When a simulation model is specified, it must be executed to produce results. If the model is implemented in a general-purpose language, this usually just means executing the model code. However, if specified in a DSL such as ML3, the model specification does not contain code for the execution, which is handled by a separate piece of software: the simulator. Given a model and an initial model state, i.e., a certain population of agents, the simulator must sample a trajectory of future states. For models with exponentially distributed waiting times, such as ML3, algorithms to generate such trajectories are well established, many of them derived from Gillespie’s Stochastic Simulation Algorithm (SSA) (Gillespie, 1977). In the following, we describe a variation of the SSA for ML3. A more detailed and technical description can be found in Reinhardt and Uhrmacher (2017). The implementation in Java, the ML3 simulator, is available at https://git.informatik.uni-rostock.de/mosi/ml3.

3.1 Execution of ML3 Models

We begin the simulation with an initial population of agents, our state s, which is assumed at some point in time t (see Fig. 7.1a). As described in Sect. 7.2, each ML3 agent has a certain type, and for each type of agent there are a number of stochastic rules that describe their behavior. Each pair of a living agent a and a rule r matching the agent’s type, where the rule’s guard condition is fulfilled, yields a possible state transition (or event), given by the rule’s effect applied to the agent. It is associated with a stochastic waiting time T until its occurrence, determined by an exponential distribution whose parameter is given by the rule’s rate applied to the agent λr(a, s). To advance the simulation we have to determine the event with the smallest waiting time Δt, execute its effect to get a new state s and advance the time to the time of that event t = t + Δt.

Fig. 7.1
An illustration of five horizontal timelines. s represents the state, s prime represents the new state, and the squares represent the events.

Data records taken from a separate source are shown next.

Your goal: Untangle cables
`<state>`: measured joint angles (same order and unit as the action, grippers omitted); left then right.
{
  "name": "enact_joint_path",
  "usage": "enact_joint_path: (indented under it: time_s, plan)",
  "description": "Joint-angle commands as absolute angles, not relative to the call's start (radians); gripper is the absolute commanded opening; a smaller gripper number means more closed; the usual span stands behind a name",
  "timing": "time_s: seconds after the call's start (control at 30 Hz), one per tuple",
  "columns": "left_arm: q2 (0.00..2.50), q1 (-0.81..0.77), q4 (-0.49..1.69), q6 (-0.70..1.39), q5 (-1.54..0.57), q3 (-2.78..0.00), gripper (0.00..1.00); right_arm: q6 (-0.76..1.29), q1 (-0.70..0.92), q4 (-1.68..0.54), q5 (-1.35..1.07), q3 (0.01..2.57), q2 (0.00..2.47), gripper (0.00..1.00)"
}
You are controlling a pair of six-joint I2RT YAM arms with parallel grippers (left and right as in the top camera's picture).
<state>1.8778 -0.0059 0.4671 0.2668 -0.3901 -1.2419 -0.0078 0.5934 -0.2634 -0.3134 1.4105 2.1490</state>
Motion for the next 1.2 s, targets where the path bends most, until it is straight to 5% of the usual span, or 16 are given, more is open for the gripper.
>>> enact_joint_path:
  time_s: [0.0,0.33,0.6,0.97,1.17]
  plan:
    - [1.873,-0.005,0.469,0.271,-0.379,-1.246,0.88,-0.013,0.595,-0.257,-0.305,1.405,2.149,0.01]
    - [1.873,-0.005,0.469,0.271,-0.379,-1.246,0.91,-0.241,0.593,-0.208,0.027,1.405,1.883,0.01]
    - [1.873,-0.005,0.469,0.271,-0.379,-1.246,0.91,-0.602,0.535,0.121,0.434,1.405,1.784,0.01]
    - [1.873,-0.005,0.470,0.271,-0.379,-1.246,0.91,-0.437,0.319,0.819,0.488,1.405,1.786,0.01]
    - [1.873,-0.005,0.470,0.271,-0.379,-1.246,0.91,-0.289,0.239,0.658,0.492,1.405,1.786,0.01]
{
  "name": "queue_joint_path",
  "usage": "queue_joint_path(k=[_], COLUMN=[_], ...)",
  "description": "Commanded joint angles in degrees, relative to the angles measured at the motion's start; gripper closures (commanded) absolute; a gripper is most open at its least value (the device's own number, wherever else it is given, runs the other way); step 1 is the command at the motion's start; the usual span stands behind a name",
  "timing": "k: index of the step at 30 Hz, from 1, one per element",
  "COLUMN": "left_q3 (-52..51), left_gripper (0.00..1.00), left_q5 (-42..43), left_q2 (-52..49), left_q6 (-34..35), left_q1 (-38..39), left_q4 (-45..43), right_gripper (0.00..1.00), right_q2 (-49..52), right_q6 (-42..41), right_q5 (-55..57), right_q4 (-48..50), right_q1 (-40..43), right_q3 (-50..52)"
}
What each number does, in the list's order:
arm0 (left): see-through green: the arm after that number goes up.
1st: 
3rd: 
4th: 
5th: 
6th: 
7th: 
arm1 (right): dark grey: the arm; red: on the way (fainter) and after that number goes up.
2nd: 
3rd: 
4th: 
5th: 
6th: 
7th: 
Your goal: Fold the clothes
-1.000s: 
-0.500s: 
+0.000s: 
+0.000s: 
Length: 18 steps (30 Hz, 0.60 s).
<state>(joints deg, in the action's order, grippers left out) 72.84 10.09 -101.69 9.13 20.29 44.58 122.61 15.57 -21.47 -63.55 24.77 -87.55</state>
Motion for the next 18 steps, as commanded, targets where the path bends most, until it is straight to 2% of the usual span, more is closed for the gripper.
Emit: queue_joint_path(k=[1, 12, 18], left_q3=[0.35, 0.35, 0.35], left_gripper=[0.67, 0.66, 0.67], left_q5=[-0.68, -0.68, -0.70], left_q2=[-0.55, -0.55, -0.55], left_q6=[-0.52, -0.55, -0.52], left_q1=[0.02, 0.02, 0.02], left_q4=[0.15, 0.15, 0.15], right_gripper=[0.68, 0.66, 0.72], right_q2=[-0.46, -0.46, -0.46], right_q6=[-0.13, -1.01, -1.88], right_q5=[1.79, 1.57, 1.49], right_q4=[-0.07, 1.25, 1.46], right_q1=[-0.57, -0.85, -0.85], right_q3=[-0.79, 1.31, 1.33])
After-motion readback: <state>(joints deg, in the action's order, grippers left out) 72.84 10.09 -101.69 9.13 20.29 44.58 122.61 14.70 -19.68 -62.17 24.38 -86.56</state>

Scheduling and rescheduling of events. We begin in state s at some time t depicted as the position on the horizontal time line (a). Events (squares) are scheduled (b). The earliest event is selected and executed (c), resulting in a new state s at the time of that event (d). Then, affected events must be rescheduled (e)

As per the semantics of the language, the waiting time T is exponentially distributed:

$$ P\left(T\le \varDelta t\right)=1-{e}^{-{\lambda}_r\left(a,s\right)\cdotp \varDelta t}. $$
(7.1)

This distribution can be efficiently sampled using inverse transform sampling (Devroye, 1986), i.e. by sampling a random number u from the uniform distribution on the unit interval and applying the distribution function’s inverse:

$$ \varDelta t=-\frac{1}{\lambda_r\left(a,s\right)}\cdotp \ln u $$
(7.2)

Using this method, we can sample a waiting time for every possible event (Fig. 7.1b). We can then select the first event, and execute it (Fig. 7.1c). In practice, the selection of the first event is implemented using a priority queue (also called the event queue), a data structure that stores pairs of objects (here: events) and priorities (here: times), and allows retrieval of the object with the highest priority very efficiently.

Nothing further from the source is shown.